Learning from nature : how mussels stick to rocks, and what it can teach us about material design
Mussels permanently adhere to surfaces through a circular plaque that is
attached to the animal body via a long thin thread ; forming a
mushroom-shaped geometry. A plaque just a few millimeters in diameter with
a 250-micron diameter thread can withstand large pull forces of a several
Newtons without debonding. While the strength of individual chemical bonds
plays a role in determining the adhesive strength, the contact mechanics
associated with the mushroom shape is also critically important. To better
understand the role of mechanics and geometry on the adhesive strength of
mussels, we study the detachment of the mussel holdfast from glass using a
custom built load frame. This device is capable of pulling on samples along
any orientation and measuring the resulting force, while simultaneously
imaging both the bulk deformation of the plaque and the debonding
glass-plaque interface. Using this device, we measure the bond strength,
observe debonding initiation, and relate the load force to the bulk
deformation of the plaque. We find that the shape of the mussel holdfast
improves the bond strength by an order of magnitude compared to other
simple geometries and that mechanical yielding of the mussel plaque further
improves the bond strength by nearly two orders of magnitude as compared to
the strength of the interfacial chemical bonds.
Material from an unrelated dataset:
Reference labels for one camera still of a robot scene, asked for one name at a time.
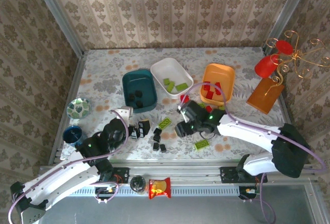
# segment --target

Mechanical tests are
complemented by ultrastructural studies using electron microscopy and
neutron scattering. These reveal the internal structure of the plaque to be
a dense interconnected network of pores, that may play important roles in
stress distribution and energy dissipation through geometric rearrangements
or fluid flow between pores. These results show that adhesive strength can
be tuned without need for interfacial chemical modification, and suggest
new pathways for synthesis of biomimetic adhesive structures.